第27章 夢の話し 朔間兄弟 _女の子の日注意あり_
「さて……一泳ぎしてくるかの」
気まずい雰囲気から逃げるように、零さんはビーチパラソルから出て行った。
そして、お腹の痛みはピークに。
あまりの痛さに座るのも苦しく、家から持ってきていたバスタオルを敷いて寝転がった。
そのまま痛さに悶絶しているうちに、私は眠ってしまった。
「………ぅ」
鈍いお腹の痛みで目を覚ました。今何時だろうか。ゆっくりと起き上がる。
目がショボショボしてよく見えない。目の前には………
何だ?これ何?
白いフワフワしたものがあったのでとりあえず触ってみる。
タオル………?あ、でもフワフワしてて気持ちいい。
そのままギューッとそれに抱きついた。
「………………おい」
「なかなかレアなシーンだね!」
聞き覚えのある声がチラホラ聞こえてきたが、まだ目はハッキリしない。
とりあえずフワフワで気持ちいいので抱きついたままもう一度寝ようとすると……
「起きて、おねがいだから起きてよ」
フワフワする物が動く。
そこらへんになるとさすがに目が覚めた。
そのフワフワする物が……
バスタオルにくるまった凛月くんだと気付くまでそう時間はかからなかった。
「わっ!!」
「あ、起きた。
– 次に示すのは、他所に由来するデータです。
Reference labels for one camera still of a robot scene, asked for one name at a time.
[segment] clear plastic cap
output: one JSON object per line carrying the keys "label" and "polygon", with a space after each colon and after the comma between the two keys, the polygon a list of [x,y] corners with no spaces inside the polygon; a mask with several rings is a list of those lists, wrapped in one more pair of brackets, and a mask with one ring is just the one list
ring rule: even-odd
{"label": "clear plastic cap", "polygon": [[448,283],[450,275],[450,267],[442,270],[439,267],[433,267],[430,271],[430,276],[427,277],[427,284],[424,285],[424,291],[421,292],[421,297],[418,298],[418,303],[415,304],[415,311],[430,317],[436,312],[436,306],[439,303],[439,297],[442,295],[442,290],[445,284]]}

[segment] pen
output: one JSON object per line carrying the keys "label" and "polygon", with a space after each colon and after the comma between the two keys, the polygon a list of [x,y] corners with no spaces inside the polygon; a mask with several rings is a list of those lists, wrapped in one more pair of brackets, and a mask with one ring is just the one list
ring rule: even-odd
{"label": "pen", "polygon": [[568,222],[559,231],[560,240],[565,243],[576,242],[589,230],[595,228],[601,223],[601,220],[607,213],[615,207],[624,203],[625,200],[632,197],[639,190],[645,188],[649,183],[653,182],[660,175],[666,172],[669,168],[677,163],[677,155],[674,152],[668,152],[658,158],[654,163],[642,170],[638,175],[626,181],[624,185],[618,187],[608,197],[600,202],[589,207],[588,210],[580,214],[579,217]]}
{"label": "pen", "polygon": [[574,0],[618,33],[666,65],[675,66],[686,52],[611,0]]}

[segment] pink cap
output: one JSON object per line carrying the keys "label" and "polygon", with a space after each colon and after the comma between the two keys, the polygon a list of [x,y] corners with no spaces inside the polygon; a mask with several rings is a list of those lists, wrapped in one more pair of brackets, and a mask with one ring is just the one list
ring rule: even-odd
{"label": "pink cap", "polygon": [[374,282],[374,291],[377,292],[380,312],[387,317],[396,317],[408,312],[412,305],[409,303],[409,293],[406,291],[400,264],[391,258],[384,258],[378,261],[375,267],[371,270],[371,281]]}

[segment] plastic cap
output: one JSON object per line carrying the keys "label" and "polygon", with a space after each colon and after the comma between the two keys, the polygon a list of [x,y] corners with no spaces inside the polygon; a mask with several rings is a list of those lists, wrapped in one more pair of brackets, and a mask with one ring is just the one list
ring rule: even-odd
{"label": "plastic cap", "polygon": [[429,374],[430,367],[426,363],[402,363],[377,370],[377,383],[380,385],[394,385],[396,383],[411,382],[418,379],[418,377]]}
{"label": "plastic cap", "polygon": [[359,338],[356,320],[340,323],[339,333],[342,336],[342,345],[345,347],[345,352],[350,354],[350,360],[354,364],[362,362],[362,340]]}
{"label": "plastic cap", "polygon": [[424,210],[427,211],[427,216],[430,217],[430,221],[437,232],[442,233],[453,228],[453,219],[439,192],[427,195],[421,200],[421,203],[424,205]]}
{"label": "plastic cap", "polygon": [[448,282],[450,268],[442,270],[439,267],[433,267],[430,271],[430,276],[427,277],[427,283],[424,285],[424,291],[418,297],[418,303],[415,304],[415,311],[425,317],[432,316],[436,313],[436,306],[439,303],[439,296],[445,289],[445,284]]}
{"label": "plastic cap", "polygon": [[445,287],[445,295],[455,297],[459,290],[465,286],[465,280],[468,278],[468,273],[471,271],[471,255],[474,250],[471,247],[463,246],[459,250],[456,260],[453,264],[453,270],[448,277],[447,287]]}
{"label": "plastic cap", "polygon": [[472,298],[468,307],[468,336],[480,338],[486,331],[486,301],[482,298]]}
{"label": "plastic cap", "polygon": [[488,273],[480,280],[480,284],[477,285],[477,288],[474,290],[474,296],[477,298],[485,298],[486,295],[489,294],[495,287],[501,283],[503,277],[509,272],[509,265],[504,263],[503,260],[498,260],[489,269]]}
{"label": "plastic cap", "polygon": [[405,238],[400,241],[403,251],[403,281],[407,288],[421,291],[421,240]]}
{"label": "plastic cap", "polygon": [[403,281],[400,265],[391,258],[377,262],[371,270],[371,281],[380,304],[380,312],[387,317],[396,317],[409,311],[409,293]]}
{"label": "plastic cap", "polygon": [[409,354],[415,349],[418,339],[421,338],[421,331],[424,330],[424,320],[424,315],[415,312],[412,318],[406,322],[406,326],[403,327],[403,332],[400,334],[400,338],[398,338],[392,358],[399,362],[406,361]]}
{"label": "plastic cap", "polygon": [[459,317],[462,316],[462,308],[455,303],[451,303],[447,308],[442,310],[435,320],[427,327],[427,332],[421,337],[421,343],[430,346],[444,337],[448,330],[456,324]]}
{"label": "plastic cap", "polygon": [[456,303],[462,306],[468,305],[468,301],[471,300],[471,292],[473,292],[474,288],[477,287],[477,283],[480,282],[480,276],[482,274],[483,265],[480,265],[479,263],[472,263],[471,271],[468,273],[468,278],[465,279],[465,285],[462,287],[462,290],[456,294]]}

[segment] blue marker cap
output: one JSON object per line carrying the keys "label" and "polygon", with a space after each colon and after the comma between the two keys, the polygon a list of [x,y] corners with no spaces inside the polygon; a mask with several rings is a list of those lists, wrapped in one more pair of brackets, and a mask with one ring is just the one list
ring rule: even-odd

おはよ~。」
「は、羽風先輩…!大神くんも乙狩くんも、いたならおこしてよ………」
凛月くんに謝ろうとしたが、彼はうつむいて耳まで真っ赤になっていた。
どうしたのかと尋ねたかったが凛月くんのが私の頭に手を置いて私を押してしまった。
「ハハッ!リッチー照れてんのかよ!!」
「うるさいコーギー。照れてるんじゃなくて暑いだけ!!」
「あぁ、それじゃあ冷たいもの買ってこようか?何が良い?アイス?かき氷?ジュース?」
私がそう言うと、大神くんが大きなため息をついた。
「元気出せ、リッチー」
「落ち込むことはない」
「はぁ!?マジで何なの…!!あんず!!かき氷!!!」
「了解!」
羽風先輩がなぜか大笑いしていたが、気にせず売店へと向かった。